Task: From the data underneath, reproduce exactly the stretch that begins at the line with "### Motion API" and ends after the line with "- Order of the".

Raw data:
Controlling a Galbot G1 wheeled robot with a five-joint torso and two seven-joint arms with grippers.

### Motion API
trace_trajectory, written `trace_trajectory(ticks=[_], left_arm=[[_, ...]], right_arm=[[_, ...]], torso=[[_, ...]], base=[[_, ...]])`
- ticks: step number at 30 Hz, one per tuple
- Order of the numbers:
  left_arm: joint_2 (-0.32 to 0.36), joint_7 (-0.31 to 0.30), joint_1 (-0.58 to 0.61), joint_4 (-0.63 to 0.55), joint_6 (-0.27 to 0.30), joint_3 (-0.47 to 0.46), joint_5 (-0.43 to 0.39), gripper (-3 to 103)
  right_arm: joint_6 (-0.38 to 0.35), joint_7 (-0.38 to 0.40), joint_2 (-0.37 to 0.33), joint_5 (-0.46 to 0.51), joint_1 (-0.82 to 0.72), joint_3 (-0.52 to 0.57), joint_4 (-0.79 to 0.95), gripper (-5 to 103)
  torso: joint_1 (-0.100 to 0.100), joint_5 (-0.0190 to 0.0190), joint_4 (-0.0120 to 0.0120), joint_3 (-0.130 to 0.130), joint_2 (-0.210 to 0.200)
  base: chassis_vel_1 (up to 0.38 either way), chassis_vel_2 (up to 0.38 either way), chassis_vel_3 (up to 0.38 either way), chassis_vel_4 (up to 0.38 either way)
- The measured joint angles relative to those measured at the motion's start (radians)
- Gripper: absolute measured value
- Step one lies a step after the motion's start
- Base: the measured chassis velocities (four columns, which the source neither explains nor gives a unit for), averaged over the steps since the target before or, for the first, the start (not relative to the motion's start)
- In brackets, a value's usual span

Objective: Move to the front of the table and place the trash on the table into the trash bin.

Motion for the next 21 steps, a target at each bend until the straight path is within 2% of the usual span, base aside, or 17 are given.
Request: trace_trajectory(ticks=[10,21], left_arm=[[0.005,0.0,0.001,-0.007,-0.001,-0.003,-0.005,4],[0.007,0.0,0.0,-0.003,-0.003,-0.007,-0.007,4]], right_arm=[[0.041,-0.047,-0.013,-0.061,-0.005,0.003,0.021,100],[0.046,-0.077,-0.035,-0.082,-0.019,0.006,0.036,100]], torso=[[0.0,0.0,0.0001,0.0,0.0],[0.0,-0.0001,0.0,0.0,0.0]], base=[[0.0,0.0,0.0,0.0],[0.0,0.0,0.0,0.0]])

Task solution:
### Motion API
trace_trajectory, written `trace_trajectory(ticks=[_], left_arm=[[_, ...]], right_arm=[[_, ...]], torso=[[_, ...]], base=[[_, ...]])`
- ticks: step number at 30 Hz, one per tuple
- Order of the numbers:

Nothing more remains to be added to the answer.